Task item | Exact repetition is required: reproduce every line of the data.

(Source material begins)

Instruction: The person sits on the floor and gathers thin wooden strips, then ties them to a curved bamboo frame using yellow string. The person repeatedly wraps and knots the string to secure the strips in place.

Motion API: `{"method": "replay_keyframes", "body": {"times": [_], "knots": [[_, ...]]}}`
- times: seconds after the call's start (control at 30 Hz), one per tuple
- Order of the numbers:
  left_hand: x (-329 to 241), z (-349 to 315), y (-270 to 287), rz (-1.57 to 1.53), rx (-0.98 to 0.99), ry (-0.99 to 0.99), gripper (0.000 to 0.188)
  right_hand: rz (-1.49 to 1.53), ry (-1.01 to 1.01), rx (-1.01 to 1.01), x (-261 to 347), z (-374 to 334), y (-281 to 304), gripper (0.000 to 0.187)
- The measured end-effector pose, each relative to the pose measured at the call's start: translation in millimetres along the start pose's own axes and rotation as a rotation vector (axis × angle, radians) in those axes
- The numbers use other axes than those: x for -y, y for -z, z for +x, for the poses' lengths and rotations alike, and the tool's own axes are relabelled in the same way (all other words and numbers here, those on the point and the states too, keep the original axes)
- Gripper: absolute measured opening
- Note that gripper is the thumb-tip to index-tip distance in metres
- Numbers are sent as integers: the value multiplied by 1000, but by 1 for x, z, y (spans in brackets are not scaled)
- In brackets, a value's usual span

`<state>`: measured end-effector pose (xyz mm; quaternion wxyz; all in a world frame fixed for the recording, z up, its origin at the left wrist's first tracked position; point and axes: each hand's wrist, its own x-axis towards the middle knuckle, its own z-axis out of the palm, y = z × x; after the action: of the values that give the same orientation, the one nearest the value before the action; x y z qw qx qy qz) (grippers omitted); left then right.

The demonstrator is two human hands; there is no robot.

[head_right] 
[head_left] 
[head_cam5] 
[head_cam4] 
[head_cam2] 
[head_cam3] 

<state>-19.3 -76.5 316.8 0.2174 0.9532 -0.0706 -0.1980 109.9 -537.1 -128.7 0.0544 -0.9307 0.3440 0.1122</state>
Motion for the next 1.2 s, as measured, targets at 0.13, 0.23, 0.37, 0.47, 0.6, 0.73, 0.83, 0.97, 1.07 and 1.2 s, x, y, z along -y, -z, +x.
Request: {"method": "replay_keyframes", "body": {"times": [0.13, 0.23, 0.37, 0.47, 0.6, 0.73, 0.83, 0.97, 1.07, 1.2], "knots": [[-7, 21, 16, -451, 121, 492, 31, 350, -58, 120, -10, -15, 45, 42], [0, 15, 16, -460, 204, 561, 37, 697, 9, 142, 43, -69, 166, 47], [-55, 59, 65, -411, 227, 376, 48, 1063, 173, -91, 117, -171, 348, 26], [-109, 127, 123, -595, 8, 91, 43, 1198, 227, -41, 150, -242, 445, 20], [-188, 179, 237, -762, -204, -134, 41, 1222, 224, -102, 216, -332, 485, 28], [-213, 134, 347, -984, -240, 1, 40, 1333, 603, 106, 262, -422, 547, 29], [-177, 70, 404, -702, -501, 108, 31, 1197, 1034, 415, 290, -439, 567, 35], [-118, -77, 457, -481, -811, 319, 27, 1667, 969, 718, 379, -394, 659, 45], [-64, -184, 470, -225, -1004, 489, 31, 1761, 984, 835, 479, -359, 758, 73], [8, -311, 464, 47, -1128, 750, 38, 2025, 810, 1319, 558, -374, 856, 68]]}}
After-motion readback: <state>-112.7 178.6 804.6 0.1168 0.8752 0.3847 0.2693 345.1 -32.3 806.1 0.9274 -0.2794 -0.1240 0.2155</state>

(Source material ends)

Exercise response |
Instruction: The person sits on the floor and gathers thin wooden strips, then ties them to a curved bamboo frame using yellow string. The person repeatedly wraps and knots the string to secure the strips in place.

Motion API: `{"method": "replay_keyframes", "body": {"times": [_], "knots": [[_, ...]]}}`
- times: seconds after the call's start (control at 30 Hz), one per tuple
- Order of the numbers:
  left_hand: x (-329 to 241), z (-349 to 315), y (-270 to 287), rz (-1.57 to 1.53), rx (-0.98 to 0.99), ry (-0.99 to 0.99), gripper (0.000 to 0.188)
  right_hand: rz (-1.49 to 1.53), ry (-1.01 to 1.01), rx (-1.01 to 1.01), x (-261 to 347), z (-374 to 334), y (-281 to 304), gripper (0.000 to 0.187)
- The measured end-effector pose, each relative to the pose measured at the call's start: translation in millimetres along the start pose's own axes and rotation as a rotation vector (axis × angle, radians) in those axes
- The numbers use other axes than those: x for -y, y for -z, z for +x, for the poses' lengths and rotations alike, and the tool's own axes are relabelled in the same way (all other words and numbers here, those on the point and the states too, keep the original axes)
- Gripper: absolute measured opening
- Note that gripper is the thumb-tip to index-tip distance in metres
- Numbers are sent as integers: the value multiplied by 1000, but by 1 for x, z, y (spans in brackets are not scaled)
- In brackets, a value's usual span

`<state>`: measured end-effector pose (xyz mm; quaternion wxyz; all in a world frame fixed for the recording, z up, its origin at the left wrist's first tracked position; point and axes: each hand's wrist, its own x-axis towards the middle knuckle, its own z-axis out of the palm, y = z × x; after the action: of the values that give the same orientation, the one nearest the value before the action; x y z qw qx qy qz) (grippers omitted); left then right.

The demonstrator is two human hands; there is no robot.

[head_right] 
[head_left] 
[head_cam5] 
[head_cam4] 
[head_cam2] 
[head_cam3] 

<state>-19.3 -76.5 316.8 0.2174 0.9532 -0.0706 -0.1980 109.9 -537.1 -128.7 0.0544 -0.9307 0.3440 0.1122</state>
Motion for the next 1.2 s, as measured, targets at 0.13, 0.23, 0.37, 0.47, 0.6, 0.73, 0.83, 0.97, 1.07 and 1.2 s, x, y, z along -y, -z, +x.
Request: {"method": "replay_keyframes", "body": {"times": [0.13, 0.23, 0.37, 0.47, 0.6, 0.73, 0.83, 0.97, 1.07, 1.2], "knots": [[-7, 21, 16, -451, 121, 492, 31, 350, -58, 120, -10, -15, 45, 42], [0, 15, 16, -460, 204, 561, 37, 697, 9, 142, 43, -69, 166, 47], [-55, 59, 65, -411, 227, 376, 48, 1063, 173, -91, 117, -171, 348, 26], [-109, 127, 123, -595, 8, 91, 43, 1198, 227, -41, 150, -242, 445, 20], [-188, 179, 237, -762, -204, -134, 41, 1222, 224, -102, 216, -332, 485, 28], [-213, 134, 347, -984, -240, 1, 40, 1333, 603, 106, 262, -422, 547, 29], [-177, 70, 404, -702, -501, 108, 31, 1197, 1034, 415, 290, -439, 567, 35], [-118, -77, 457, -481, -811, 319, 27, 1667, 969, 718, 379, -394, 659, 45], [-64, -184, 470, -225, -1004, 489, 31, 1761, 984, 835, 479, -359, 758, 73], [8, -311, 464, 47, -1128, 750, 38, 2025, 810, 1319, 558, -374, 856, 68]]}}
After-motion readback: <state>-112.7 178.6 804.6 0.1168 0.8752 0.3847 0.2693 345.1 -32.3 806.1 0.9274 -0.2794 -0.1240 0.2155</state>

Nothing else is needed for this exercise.